• [Description of the task]:
All that should be output is the block of lines below from the line with "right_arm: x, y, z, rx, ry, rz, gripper" to the line with "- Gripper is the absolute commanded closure", both included, exactly as written.
Records for the exercise Block Start
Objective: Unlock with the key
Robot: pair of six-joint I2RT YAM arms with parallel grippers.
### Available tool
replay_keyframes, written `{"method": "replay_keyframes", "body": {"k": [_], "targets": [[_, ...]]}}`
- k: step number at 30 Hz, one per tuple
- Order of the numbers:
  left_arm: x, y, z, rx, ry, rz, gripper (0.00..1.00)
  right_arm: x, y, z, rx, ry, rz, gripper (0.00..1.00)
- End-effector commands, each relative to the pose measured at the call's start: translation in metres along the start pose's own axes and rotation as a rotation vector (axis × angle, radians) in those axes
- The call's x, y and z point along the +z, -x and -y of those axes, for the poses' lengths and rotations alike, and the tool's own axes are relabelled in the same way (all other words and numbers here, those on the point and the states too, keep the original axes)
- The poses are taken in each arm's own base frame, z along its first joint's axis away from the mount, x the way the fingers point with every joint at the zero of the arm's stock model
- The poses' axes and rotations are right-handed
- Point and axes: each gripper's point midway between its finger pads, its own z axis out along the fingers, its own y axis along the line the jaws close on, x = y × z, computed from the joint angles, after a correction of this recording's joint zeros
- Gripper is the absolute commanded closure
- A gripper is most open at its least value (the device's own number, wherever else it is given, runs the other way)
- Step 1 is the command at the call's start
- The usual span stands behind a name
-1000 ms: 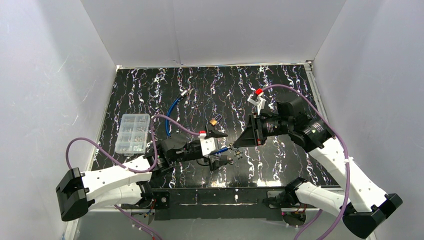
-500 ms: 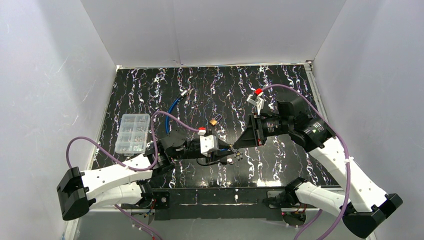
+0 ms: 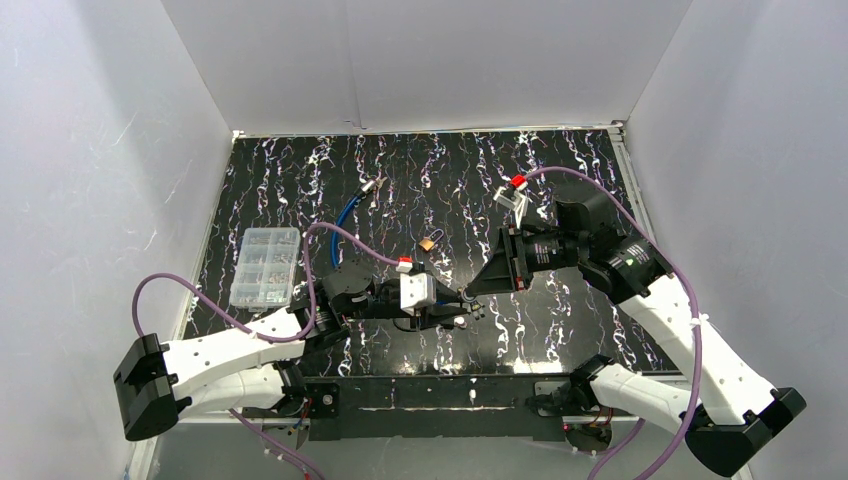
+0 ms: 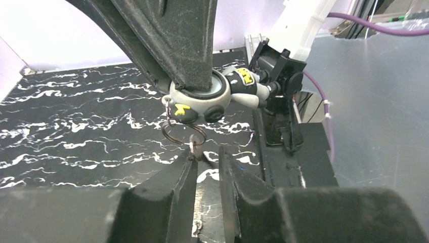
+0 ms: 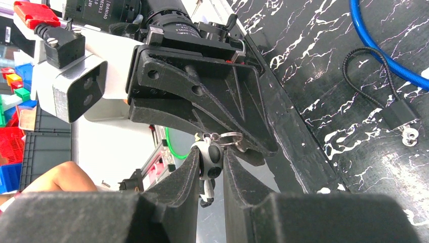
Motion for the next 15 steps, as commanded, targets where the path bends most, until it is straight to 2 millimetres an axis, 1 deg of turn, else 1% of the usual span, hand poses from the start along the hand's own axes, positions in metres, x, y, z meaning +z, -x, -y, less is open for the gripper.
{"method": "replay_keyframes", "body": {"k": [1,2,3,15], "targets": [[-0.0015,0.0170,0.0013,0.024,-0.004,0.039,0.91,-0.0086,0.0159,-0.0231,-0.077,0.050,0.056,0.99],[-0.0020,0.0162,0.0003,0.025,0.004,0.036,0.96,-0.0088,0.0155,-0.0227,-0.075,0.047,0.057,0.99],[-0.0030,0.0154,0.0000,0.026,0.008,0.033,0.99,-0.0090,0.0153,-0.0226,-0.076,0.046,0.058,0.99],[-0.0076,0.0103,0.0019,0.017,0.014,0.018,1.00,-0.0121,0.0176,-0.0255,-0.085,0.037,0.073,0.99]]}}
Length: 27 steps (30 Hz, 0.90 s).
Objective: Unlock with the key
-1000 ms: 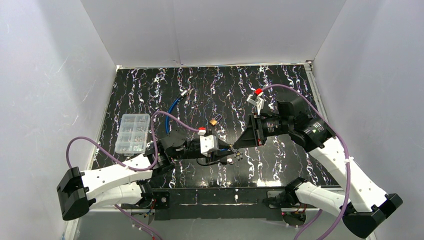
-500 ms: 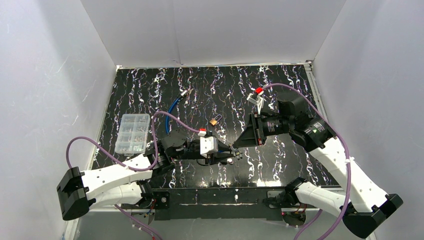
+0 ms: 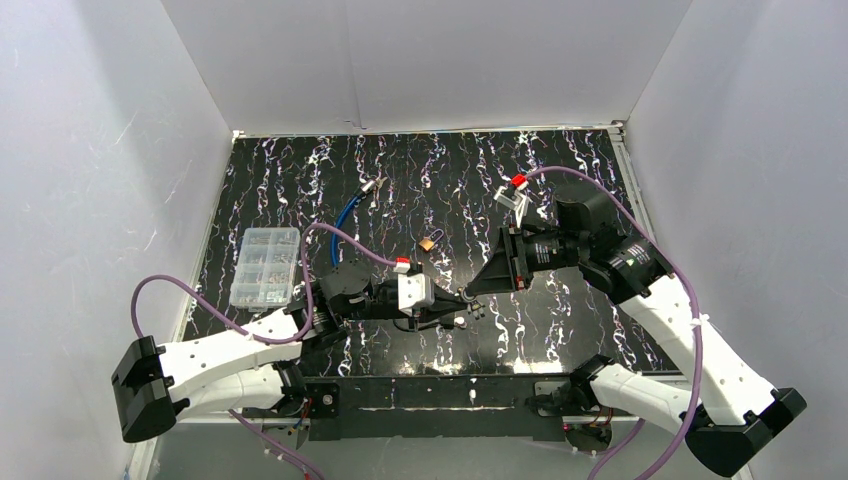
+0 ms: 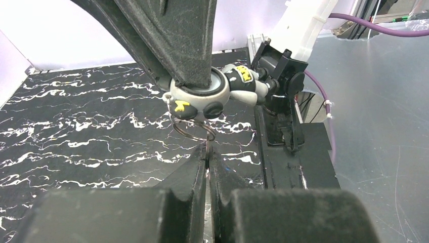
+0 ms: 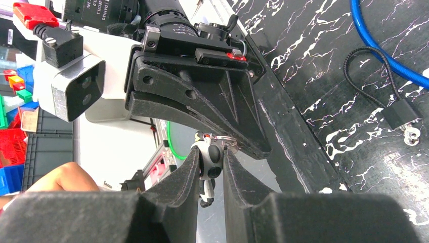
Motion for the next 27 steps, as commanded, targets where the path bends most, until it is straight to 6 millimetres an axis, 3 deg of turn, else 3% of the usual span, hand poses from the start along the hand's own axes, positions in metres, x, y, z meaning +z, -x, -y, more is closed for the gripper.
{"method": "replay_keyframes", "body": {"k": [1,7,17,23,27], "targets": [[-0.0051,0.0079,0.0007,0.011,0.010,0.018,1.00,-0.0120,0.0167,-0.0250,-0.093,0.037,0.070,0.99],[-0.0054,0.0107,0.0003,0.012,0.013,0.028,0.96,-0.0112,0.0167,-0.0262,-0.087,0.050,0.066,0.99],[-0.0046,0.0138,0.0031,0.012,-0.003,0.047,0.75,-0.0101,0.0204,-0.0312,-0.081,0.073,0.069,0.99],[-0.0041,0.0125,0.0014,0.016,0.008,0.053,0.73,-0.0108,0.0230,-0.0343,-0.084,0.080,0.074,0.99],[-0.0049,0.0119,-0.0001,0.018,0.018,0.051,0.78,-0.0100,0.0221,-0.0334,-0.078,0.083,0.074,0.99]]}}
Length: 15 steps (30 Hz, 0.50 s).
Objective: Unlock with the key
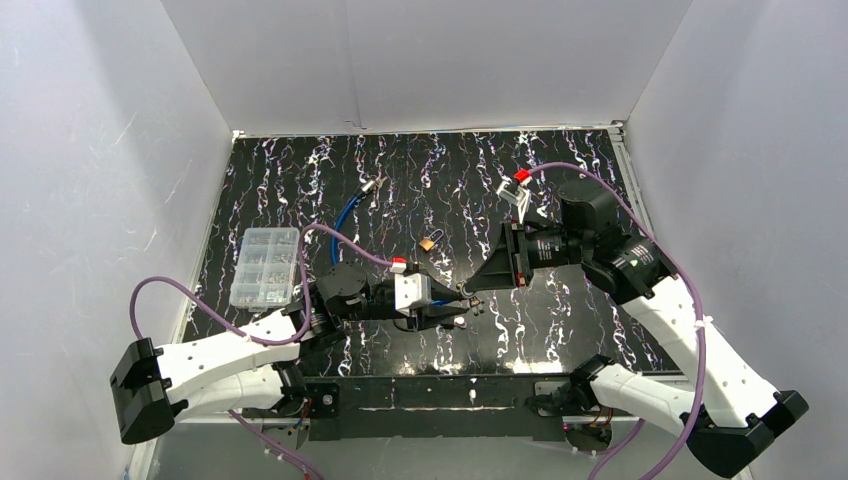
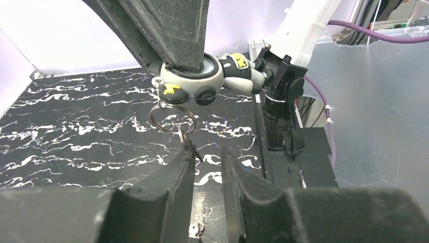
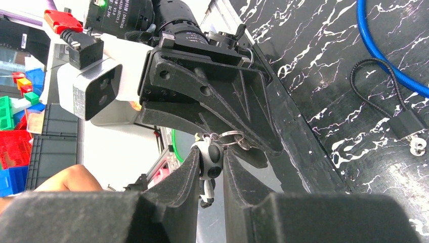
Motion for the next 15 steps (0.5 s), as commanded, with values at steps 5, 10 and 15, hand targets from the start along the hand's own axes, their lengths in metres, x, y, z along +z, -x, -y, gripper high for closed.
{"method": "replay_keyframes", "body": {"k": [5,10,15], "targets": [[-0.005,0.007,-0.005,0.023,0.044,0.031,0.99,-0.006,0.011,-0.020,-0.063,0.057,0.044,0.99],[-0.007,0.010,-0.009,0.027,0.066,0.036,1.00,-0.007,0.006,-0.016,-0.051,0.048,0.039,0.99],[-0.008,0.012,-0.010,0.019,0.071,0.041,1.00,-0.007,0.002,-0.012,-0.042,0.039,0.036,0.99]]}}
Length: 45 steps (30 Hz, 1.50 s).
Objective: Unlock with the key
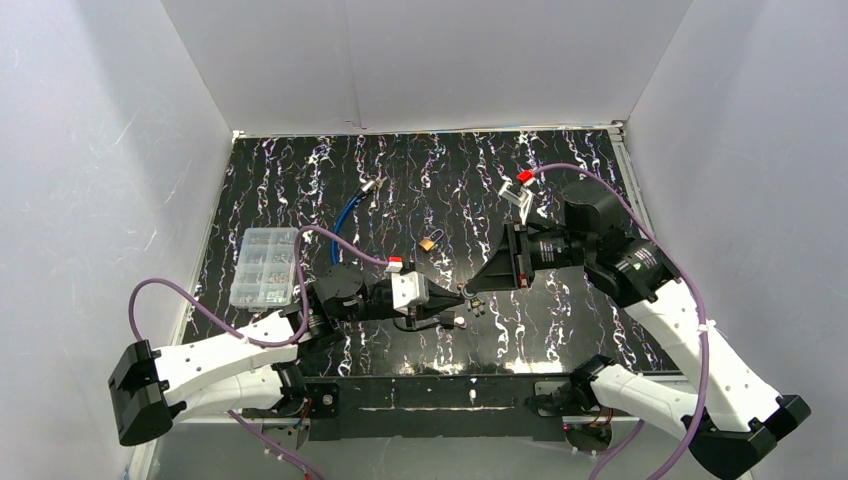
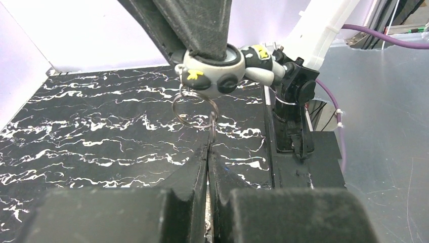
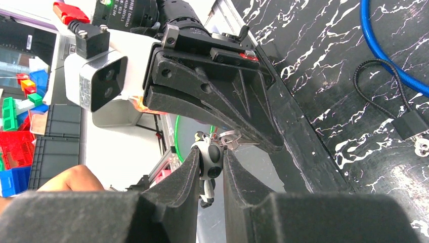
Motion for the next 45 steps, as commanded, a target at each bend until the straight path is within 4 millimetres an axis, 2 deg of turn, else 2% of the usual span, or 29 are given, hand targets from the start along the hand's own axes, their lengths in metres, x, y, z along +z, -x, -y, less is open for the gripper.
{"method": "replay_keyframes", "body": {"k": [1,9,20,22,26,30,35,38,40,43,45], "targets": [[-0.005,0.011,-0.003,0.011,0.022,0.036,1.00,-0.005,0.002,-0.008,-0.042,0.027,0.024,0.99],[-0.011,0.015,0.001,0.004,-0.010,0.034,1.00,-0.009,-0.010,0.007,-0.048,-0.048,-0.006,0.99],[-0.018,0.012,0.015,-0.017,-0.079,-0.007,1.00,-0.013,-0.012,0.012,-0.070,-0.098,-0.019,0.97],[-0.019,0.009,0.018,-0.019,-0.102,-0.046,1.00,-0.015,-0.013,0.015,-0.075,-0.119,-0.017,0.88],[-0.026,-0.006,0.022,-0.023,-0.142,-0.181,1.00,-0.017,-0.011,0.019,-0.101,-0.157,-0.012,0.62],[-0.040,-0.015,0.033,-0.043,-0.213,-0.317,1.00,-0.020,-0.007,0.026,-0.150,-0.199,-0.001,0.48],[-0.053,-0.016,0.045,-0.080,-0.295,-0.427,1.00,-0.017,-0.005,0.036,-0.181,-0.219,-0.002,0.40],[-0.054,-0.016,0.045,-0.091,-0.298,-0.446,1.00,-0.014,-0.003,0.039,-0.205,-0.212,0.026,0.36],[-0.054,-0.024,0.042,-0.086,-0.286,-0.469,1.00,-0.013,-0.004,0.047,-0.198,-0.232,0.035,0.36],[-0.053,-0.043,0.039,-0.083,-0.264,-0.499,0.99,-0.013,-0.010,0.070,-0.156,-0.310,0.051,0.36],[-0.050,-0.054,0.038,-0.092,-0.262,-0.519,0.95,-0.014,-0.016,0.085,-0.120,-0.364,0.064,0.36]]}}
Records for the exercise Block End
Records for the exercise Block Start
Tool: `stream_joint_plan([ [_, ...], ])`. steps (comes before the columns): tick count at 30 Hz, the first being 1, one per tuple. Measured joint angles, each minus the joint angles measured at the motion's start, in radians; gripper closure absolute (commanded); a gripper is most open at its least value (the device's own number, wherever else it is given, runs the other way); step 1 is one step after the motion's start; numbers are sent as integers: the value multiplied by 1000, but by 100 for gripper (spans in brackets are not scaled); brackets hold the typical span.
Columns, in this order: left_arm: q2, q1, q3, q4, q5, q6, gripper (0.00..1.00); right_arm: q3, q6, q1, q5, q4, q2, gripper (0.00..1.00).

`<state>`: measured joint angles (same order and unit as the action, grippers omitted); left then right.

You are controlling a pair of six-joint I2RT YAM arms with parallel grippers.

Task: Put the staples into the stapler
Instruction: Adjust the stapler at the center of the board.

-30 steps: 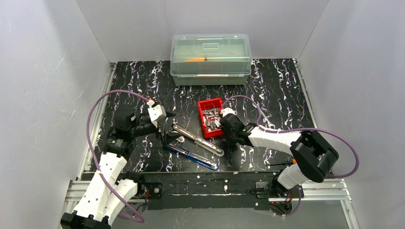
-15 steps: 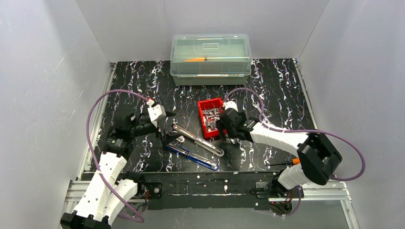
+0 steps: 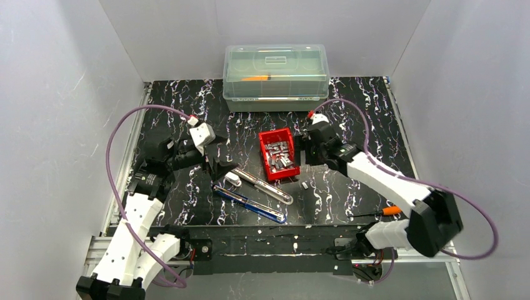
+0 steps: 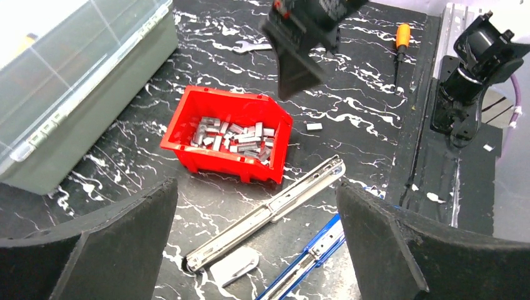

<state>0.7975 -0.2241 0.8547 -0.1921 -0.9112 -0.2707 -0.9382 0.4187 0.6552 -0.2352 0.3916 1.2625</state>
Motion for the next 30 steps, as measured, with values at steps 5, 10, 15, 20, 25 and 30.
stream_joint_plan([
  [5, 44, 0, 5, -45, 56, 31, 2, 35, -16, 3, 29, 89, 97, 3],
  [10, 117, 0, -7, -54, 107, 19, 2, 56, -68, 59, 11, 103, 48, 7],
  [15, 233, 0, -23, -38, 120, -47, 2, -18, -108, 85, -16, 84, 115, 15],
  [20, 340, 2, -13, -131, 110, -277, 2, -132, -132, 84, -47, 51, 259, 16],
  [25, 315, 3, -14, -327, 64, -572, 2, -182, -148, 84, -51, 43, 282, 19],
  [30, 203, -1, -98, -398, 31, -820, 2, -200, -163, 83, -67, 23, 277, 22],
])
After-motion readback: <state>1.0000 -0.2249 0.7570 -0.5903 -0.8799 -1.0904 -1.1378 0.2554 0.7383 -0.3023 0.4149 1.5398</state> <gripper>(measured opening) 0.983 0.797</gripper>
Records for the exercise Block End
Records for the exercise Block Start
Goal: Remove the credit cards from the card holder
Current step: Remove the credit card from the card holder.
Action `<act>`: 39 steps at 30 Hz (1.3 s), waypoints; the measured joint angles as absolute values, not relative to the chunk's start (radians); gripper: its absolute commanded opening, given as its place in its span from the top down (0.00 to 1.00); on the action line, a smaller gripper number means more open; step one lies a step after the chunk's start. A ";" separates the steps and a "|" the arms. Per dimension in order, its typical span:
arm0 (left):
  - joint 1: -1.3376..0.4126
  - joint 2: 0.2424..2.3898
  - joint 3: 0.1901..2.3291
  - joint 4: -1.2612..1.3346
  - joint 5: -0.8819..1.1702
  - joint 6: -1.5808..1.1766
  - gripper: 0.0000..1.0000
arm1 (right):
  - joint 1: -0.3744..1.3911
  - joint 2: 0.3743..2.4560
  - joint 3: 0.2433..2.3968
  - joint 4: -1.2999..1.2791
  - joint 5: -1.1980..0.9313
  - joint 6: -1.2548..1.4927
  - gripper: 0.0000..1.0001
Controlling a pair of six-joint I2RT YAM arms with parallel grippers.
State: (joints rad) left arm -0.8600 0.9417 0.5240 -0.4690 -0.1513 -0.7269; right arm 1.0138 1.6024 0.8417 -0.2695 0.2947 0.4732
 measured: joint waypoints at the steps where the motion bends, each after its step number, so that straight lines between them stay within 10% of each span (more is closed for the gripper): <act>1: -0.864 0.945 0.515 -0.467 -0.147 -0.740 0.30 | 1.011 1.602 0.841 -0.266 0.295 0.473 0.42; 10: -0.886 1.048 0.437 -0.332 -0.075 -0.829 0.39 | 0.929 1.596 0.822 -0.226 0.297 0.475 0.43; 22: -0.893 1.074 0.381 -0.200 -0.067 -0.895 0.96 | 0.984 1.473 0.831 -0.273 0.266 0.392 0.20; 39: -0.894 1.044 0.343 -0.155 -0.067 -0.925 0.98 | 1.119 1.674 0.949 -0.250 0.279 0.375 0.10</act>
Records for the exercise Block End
• [Solution to the exercise]:
  right_arm: x, y, z, rx, ry, rz, gripper (0.00..1.00)
- End-effector commands, each relative to the pose measured at the call's start: translation in metres along the start pose's own axes and rotation as a rotation vector (axis × angle, radians) in those axes
- The call's x, y and z point along the +z, -x and -y of those axes, for the poses' lengths and rotations alike, and the tool's own axes are relabelled in the same way (all other words and numbers here, those on the point and the states too, keep the original axes)
- The poses are taken in each arm's own base frame, z along its first joint's axis away from the mount, x the way the fingers point with every joint at the zero of the arm's stock model
- The poses' axes and rotations are right-handed
- Point and axes: each gripper's point midway between its finger pads, its own z axis out along the fingers, its own y axis along the line the jaws close on, x = y × z, computed from the joint angles, after a correction of this recording's joint zeros
- Gripper is the absolute commanded closure

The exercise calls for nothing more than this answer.